Coltivare il giglio (genere Lilium) è relativamente semplice, e con le giuste attenzioni puoi ottenere fiori spettacolari. I gigli orientali hanno un profumo intenso, mentre quelli asiatici sono spesso inodori ma molto colorati. Ricorda che sono tossici per i gatti, quindi fai attenzione se hai animali domestici. Ecco una guida per la coltivazione:
- Scelta del bulbo
- Acquista bulbi sani, senza muffe o segni di marciume.
- Le varietà più comuni includono il giglio asiatico, orientale, longiflorum e martagone.
- Posizione ideale
- Sole: Amano il sole o la mezz’ombra. Almeno 6 ore di luce diretta al giorno.
- Terreno: Ben drenato, ricco di materia organica, leggermente acido o neutro.
- Messa a dimora
- Quando: In primavera o in autunno.
- Come:
- Scava buche profonde circa 15–20 cm.
- Pianta il bulbo con la punta rivolta verso l’alto.

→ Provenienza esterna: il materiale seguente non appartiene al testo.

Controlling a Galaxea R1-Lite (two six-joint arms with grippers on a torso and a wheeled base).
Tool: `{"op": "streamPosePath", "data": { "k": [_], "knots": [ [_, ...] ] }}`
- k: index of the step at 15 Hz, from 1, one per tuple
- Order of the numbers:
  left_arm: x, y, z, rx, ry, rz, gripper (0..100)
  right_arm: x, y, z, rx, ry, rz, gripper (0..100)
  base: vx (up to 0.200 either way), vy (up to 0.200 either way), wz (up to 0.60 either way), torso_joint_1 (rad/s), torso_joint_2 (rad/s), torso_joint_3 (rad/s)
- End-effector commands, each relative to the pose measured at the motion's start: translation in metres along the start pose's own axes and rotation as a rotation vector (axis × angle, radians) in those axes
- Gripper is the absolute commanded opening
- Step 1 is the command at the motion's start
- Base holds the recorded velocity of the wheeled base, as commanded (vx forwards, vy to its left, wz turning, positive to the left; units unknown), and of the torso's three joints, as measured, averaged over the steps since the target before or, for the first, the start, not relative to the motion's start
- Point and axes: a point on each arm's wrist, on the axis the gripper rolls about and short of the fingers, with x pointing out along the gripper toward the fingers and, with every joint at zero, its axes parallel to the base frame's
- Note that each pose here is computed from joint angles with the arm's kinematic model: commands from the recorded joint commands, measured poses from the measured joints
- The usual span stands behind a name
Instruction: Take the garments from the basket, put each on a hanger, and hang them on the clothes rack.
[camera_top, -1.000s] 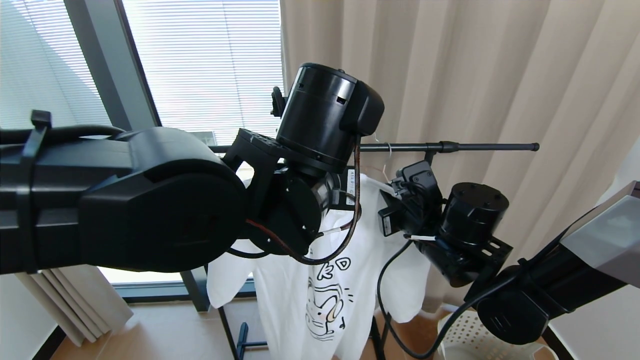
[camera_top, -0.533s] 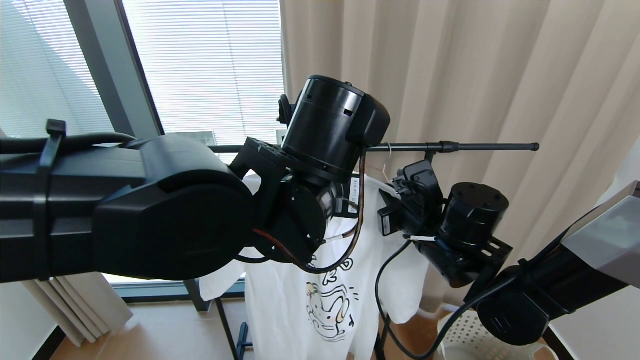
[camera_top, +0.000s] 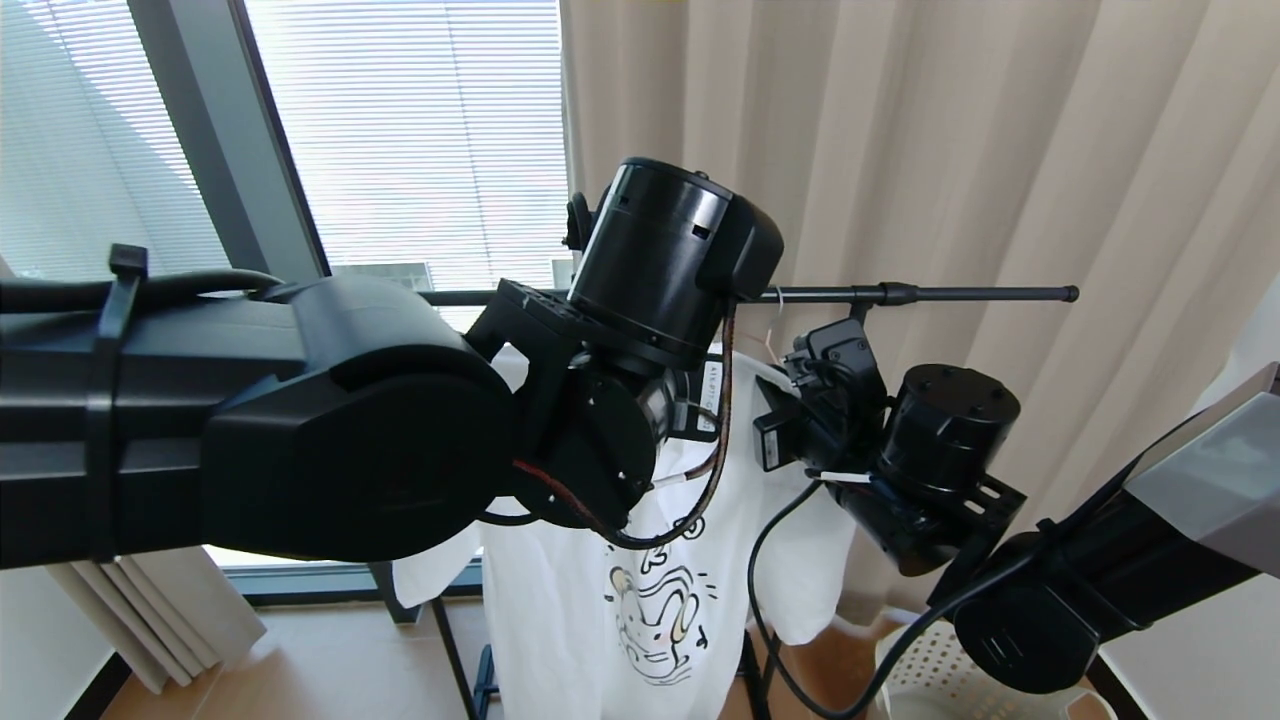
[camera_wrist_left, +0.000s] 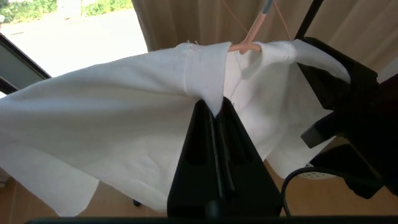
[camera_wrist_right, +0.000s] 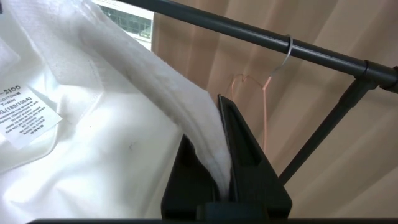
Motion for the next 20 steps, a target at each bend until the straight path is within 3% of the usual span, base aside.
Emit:
{"op": "streamPosePath", "data": {
  "k": [1, 4, 5, 12, 14, 20],
  "knots": [
    [0.001, -0.001, -0.002, 0.005, 0.004, 0.002, 0, 0.000, 0.000, 0.001, 0.000, -0.002, 0.000, 0, 0.000, 0.000, 0.00, 0.000, 0.00, 0.000],
    [0.002, -0.001, -0.004, 0.018, 0.010, 0.003, 0, -0.001, 0.000, 0.002, 0.001, -0.006, 0.000, 0, 0.000, 0.000, 0.00, 0.000, 0.00, 0.000],
    [0.002, -0.001, -0.005, 0.021, 0.012, 0.004, 100, -0.001, -0.001, 0.003, 0.002, -0.008, -0.001, 0, 0.000, 0.000, 0.00, 0.000, 0.00, 0.000],
    [-0.003, 0.006, -0.016, 0.043, 0.041, 0.009, 100, -0.003, -0.002, 0.006, 0.002, -0.014, -0.002, 0, 0.000, 0.000, 0.00, 0.000, 0.00, 0.000],
    [-0.019, 0.018, -0.011, 0.033, 0.022, 0.004, 100, -0.004, -0.003, 0.006, 0.002, -0.013, 0.002, 0, 0.000, 0.000, 0.00, 0.000, 0.00, 0.000],
    [-0.040, 0.088, -0.019, -0.018, 0.035, 0.118, 100, -0.011, -0.006, 0.004, -0.006, -0.003, 0.034, 0, 0.000, 0.000, 0.00, 0.000, 0.00, 0.000]
  ]
}}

- Distanza tra i bulbi: 15–30 cm, a seconda della varietà.
- Copri con terra e annaffia bene.
- Irrigazione
- Mantieni il terreno umido ma non inzuppato.
- Evita di bagnare troppo le foglie per prevenire malattie fungine.
- Cura e manutenzione
- Concimazione: Applica concime per piante da fiore ogni 4-6 settimane durante la stagione di crescita.
- Supporto: Alcuni gigli alti necessitano di sostegni.
- Rimozione fiori secchi: Per favorire nuove fioriture.
I consigli utili
1) Pianta i bulbi del lilium in autunno o al limite in primavera, soprattutto se, nella tua zona, l’inverno è particolarmente rigido;
2) Metti i bulbi nella terra di modo che la punta si trovi in alto, a una profondità che sia pari almeno alla sua grandezza oppure al suo doppio o al triplo. Per il calcolo, fatti consigliare da chi ti vende i bulbi in base alla varietà;
4) Puoi anche piantare i bulbi in un vaso profondo, dopo aver preparato uno strato di argilla espansa o di un materiale drenante sul fondo;
5) In linea di massima, opta per un terreno con un buon drenaggio, un po’ acido e concimato con degli elementi organici, ma considera che alcune varietà di lilium si possono coltivare anche in terreni leggermente calcarei;
7) Annaffialo secondo il bisogno, affinché il terreno sia un po’ umido, ma non troppo impregnato di acqua;
8) Nella bella stagione, puoi concimare i fiori ogni due settimane circa con un prodotto a base di potassio;
9) Inoltre, puoi allestire una pacciamatura sul terreno per il mantenimento dell’umidità;
10) Dopo che raccogli i fiori o quando si seccano e li rimuovi, lascia al loro posto le foglie perché i bulbi del lilium possano nutrirsi;
11) Quando la pianta si secca e ingiallisce, tagliala: il giglio tende a crescere di nuovo. Nei vasi grandi, puoi rinnovare il terriccio superficiale e il concime;
12) Per l’inverno, se le condizioni sono proibitive, predisponi una protezione: puoi fare una pacciamatura nel giardino, da rimuovere con gradualità in primavera o mettere i vasi in una zona riparata ma comunque fresca;
13) Per coltivare i gigli, periodicamente, ogni 3-4 anni, solleva i bulbi e dividili.